**Work order**
Find the line containing "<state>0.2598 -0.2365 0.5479" in the entries below. Restate it and each line after it, word for word, up to and including the line containing "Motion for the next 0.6".
Segment Start: Data
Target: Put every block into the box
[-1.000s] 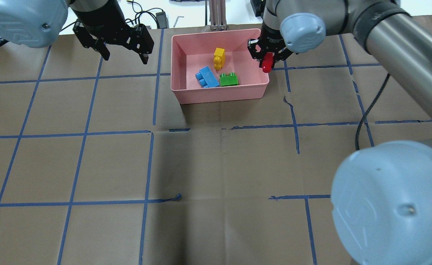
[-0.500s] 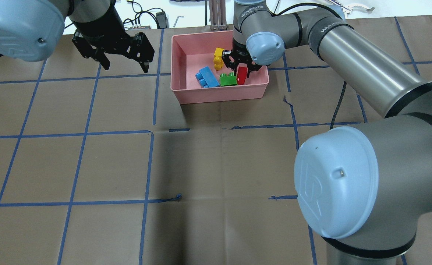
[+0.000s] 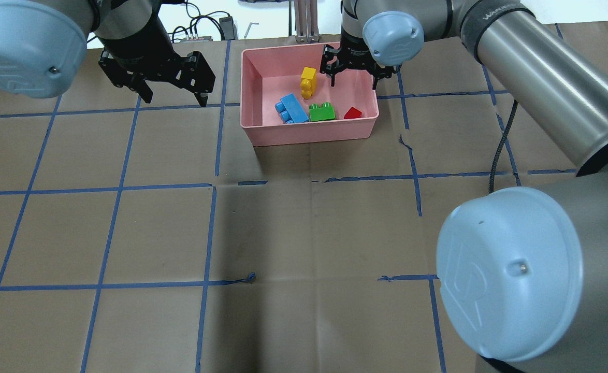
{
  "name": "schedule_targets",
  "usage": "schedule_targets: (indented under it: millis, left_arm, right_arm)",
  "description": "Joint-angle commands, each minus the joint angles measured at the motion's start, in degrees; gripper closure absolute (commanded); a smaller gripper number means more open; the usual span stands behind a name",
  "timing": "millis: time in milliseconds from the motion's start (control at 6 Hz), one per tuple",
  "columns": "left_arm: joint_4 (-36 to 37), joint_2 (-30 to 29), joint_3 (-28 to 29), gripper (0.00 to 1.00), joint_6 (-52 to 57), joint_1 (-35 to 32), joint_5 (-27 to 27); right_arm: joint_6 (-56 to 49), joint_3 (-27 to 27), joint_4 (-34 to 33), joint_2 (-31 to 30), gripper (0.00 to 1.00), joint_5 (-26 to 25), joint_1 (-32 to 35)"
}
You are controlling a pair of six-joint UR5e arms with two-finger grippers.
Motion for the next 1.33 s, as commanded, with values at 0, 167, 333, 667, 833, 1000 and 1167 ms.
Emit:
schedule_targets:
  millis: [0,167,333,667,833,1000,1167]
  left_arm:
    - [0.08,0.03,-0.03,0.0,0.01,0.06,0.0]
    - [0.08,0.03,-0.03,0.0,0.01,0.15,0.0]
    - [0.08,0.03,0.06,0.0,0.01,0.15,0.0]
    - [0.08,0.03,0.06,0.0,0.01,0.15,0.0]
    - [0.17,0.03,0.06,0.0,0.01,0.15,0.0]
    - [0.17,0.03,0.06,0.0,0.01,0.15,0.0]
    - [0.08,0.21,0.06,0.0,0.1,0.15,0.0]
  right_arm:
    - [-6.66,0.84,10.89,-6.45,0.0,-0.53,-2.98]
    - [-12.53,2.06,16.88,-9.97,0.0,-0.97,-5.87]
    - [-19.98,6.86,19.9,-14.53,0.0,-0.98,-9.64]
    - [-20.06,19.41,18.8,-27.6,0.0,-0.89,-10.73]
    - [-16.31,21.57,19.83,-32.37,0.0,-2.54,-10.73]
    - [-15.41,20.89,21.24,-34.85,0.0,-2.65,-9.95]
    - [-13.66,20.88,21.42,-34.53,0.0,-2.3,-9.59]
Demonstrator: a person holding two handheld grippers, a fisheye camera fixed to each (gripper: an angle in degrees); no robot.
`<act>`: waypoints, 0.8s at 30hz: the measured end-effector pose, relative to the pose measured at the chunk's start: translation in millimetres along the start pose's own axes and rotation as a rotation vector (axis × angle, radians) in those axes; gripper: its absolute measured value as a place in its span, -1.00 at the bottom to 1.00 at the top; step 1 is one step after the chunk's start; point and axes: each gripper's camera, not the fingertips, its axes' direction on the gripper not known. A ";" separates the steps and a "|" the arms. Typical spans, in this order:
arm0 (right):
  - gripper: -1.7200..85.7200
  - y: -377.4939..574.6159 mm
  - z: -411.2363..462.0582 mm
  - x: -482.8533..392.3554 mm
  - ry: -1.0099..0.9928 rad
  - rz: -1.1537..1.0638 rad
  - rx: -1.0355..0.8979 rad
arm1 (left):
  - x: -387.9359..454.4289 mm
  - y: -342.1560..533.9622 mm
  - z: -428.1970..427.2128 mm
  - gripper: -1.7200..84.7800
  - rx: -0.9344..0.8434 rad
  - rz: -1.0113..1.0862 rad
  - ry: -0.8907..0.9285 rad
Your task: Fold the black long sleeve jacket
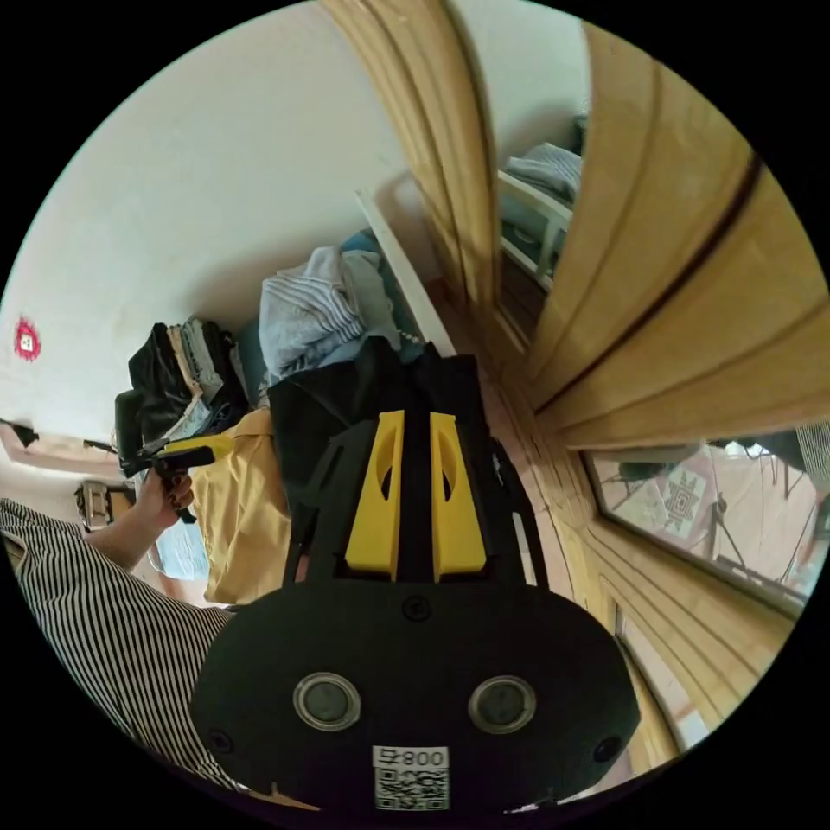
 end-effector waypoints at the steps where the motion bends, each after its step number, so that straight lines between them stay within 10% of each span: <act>1: -0.81 8.8 -3.8 8.6 0.008 0.020 0.000 | 1.8 2.0 1.4 -0.91 -0.007 -0.001 0.013; 24: -0.80 43.7 63.8 46.8 -0.052 0.076 -0.198 | 14.7 104.1 -16.7 -0.94 -0.083 0.018 0.058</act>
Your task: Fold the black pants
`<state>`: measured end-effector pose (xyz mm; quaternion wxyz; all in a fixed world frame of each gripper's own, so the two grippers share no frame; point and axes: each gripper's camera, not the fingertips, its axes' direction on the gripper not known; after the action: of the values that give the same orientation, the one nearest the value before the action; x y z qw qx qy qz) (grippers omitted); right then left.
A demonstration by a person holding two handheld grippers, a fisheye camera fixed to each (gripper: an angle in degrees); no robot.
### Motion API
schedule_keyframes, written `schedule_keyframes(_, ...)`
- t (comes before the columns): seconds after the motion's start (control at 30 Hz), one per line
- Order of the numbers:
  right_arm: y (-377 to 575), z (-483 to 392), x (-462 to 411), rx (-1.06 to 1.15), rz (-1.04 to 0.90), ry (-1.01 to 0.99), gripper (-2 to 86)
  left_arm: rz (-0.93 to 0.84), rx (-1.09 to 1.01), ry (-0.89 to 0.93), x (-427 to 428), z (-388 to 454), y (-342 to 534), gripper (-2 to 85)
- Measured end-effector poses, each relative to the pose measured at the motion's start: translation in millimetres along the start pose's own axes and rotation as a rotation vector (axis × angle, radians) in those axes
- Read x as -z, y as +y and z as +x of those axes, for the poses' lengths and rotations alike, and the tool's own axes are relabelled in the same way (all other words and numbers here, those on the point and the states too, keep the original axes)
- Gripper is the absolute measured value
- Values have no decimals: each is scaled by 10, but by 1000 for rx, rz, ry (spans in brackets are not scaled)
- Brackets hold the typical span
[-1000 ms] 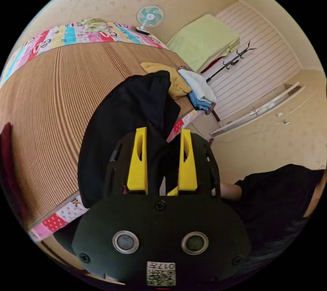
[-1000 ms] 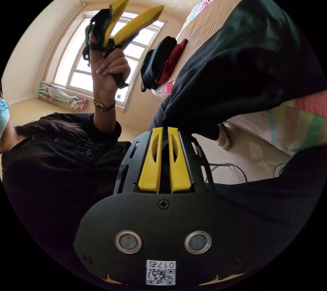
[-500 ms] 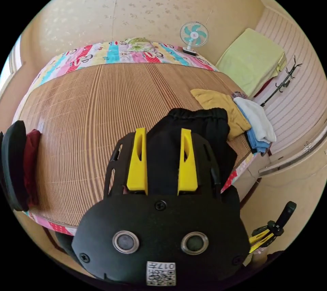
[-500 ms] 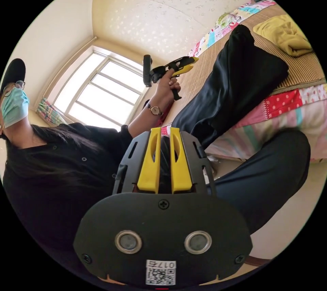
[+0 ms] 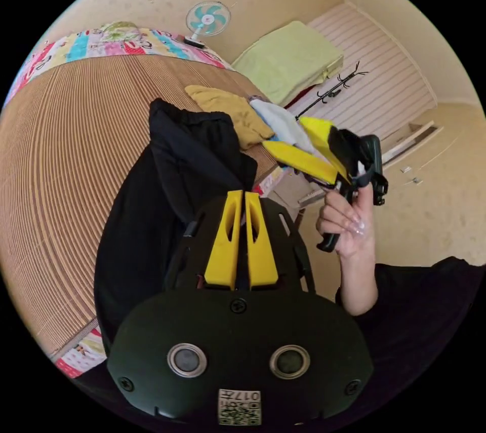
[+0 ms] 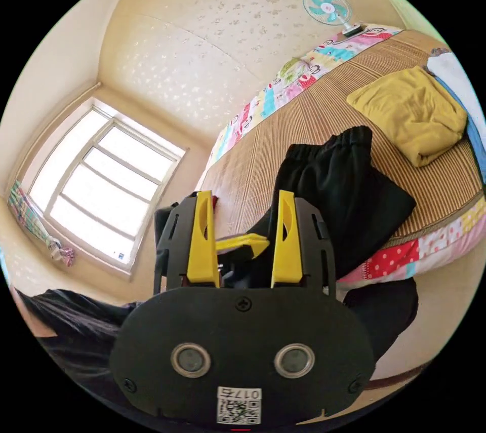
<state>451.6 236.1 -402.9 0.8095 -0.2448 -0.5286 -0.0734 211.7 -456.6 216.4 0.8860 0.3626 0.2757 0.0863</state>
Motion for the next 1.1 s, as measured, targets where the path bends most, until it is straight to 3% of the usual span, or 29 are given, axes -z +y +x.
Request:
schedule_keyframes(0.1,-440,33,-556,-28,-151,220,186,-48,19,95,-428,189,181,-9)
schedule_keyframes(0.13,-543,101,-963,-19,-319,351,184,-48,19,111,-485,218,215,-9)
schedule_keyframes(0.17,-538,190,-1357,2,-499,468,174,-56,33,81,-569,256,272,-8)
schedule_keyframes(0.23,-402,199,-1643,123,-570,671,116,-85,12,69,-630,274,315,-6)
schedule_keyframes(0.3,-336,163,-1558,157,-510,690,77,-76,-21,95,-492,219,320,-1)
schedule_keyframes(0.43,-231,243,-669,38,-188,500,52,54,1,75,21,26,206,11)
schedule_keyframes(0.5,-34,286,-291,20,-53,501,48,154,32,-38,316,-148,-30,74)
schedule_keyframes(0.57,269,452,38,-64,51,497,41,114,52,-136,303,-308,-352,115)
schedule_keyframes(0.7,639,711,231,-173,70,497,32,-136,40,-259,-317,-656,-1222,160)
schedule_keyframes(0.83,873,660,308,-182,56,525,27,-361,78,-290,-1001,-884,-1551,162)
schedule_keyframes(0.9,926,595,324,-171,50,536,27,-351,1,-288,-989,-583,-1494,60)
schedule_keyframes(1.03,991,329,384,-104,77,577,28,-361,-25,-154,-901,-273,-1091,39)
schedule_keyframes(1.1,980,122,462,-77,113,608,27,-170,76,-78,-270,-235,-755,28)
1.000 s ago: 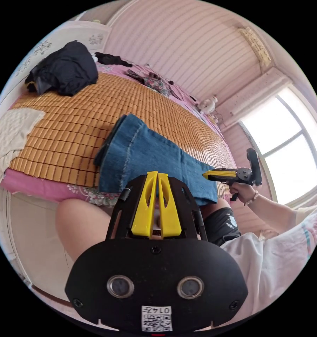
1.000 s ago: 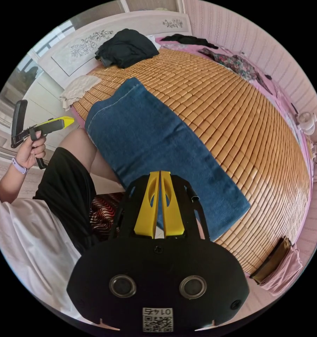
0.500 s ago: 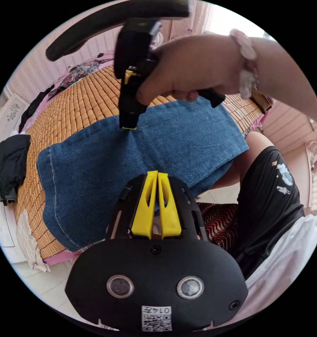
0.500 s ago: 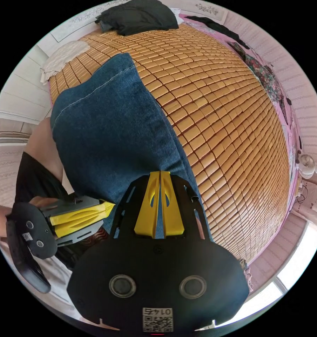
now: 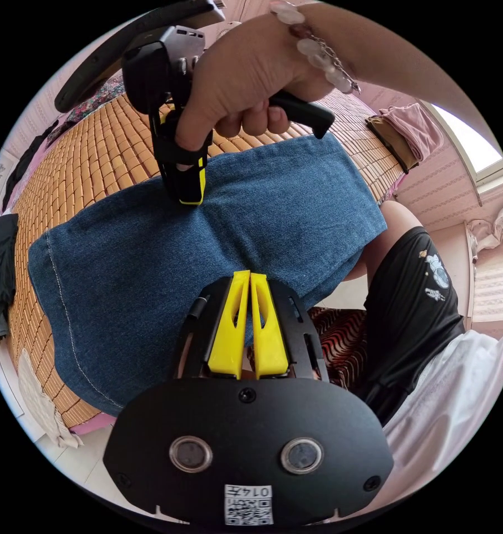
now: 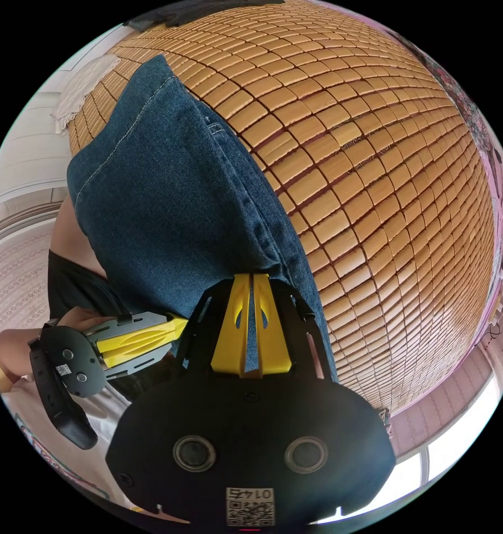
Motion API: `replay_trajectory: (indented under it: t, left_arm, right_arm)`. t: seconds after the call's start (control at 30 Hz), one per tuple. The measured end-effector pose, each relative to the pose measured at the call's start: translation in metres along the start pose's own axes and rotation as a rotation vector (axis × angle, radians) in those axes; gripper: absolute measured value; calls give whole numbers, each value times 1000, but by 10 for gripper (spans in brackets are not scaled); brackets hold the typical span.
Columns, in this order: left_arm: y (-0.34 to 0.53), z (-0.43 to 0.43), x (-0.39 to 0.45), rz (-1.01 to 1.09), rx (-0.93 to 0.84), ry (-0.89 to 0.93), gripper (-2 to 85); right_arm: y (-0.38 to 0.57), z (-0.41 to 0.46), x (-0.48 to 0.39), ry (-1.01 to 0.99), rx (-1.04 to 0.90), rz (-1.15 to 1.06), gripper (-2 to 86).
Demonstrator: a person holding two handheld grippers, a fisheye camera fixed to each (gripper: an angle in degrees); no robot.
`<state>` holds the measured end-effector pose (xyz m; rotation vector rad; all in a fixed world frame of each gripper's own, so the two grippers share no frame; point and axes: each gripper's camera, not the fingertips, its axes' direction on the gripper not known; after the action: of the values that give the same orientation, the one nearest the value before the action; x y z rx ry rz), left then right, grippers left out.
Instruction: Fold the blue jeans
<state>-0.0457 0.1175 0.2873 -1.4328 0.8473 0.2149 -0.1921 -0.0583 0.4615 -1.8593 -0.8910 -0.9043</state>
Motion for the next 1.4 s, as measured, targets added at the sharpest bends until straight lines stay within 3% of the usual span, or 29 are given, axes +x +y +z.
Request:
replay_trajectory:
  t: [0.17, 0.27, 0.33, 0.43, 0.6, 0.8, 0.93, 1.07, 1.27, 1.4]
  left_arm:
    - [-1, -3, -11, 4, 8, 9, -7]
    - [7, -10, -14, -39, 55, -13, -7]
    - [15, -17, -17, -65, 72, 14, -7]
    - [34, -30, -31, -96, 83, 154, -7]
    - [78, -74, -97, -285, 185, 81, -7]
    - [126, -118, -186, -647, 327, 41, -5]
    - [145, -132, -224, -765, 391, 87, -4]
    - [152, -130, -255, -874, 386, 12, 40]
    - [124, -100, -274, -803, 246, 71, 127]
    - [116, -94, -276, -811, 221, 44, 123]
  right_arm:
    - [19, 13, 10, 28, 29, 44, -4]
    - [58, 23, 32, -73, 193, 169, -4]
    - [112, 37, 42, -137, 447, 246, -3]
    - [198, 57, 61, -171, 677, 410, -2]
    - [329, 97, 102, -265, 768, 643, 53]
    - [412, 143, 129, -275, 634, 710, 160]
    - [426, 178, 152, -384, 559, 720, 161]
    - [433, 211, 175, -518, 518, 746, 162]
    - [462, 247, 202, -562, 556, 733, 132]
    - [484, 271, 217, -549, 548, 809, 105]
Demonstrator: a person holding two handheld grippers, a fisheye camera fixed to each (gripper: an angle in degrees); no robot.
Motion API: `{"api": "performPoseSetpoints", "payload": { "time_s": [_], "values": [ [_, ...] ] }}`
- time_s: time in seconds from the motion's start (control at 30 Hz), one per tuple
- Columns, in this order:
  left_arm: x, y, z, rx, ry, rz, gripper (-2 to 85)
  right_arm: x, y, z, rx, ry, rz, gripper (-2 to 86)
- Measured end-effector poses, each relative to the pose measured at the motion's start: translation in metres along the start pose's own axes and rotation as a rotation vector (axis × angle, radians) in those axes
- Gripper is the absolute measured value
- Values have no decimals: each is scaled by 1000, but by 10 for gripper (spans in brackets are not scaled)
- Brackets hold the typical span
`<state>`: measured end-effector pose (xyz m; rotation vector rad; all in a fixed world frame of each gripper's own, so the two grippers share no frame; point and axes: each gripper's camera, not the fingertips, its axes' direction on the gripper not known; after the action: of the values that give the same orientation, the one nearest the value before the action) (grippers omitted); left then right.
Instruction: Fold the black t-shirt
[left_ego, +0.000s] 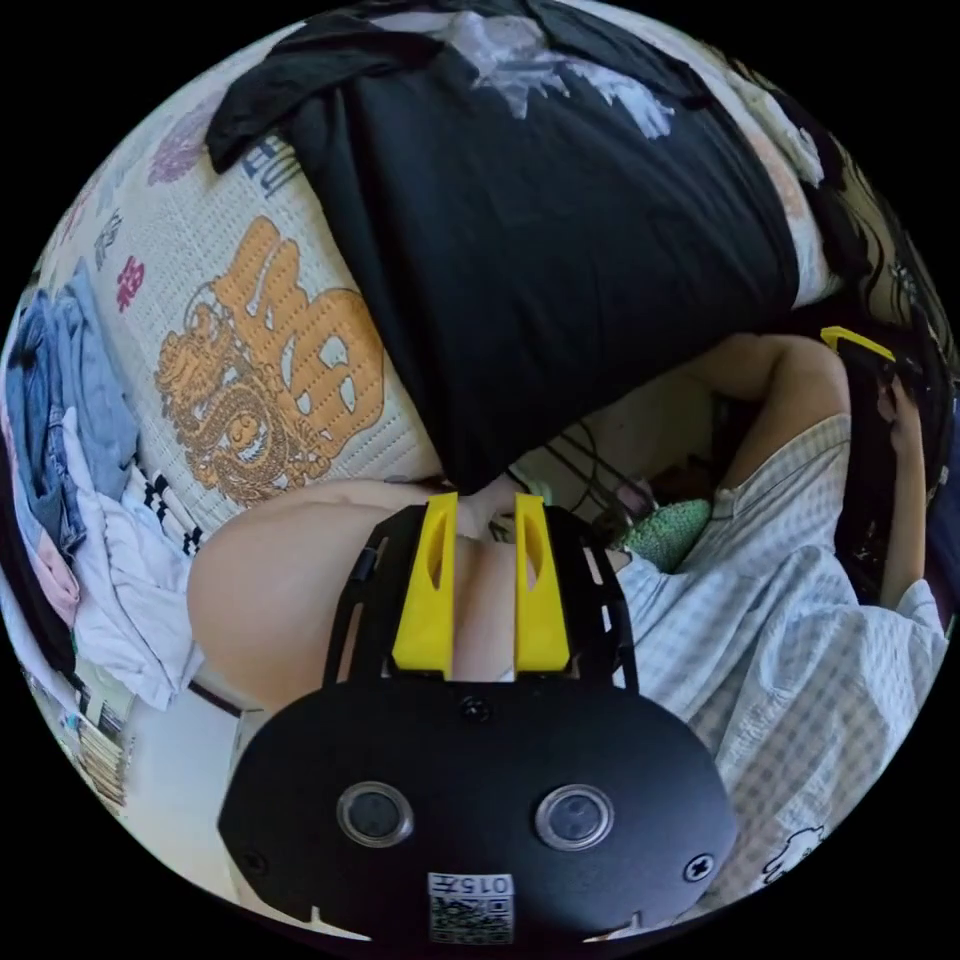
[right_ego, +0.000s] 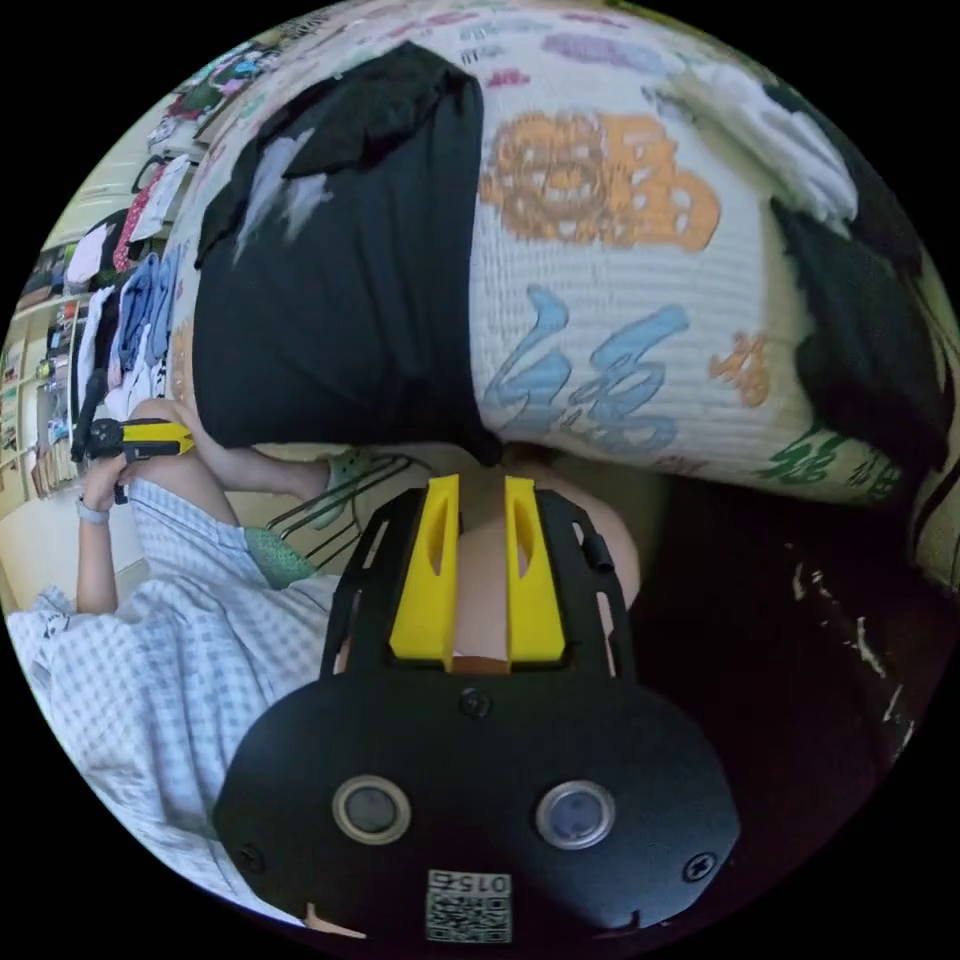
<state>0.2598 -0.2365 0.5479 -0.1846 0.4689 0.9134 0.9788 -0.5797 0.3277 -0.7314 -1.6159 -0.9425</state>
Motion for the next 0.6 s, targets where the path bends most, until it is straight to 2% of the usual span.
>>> {"api": "performPoseSetpoints", "payload": {
  "time_s": [0.03,0.1,0.2,0.27,0.43,0.53,0.6],
  "values": [
    [-2,0,-4,29,9,-9,87,-2,-1,-7,39,11,-17,77],
    [-5,-6,-29,196,61,-17,92,-16,-13,-35,211,25,-124,72],
    [-2,-40,-65,429,201,49,99,-42,-50,-51,321,12,-296,74],
    [0,-74,-77,503,261,73,100,-60,-79,-51,340,24,-383,80],
    [8,-162,-84,553,230,51,97,-102,-139,-37,397,188,-579,108],
    [13,-195,-75,547,220,42,95,-108,-168,-13,293,247,-643,96],
    [16,-214,-61,506,218,40,89,-104,-182,8,220,307,-660,53]
  ]
}}
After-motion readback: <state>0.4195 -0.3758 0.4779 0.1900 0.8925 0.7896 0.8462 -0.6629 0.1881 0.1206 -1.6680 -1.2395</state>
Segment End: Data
**Result**
<state>0.2598 -0.2365 0.5479 -0.1846 0.4689 0.9134 0.9788 -0.5797 0.3277 -0.7314 -1.6159 -0.9425</state>
Motion for the next 0.6 s, targets where the path bends most, until it is straight to 2% of the usual span.

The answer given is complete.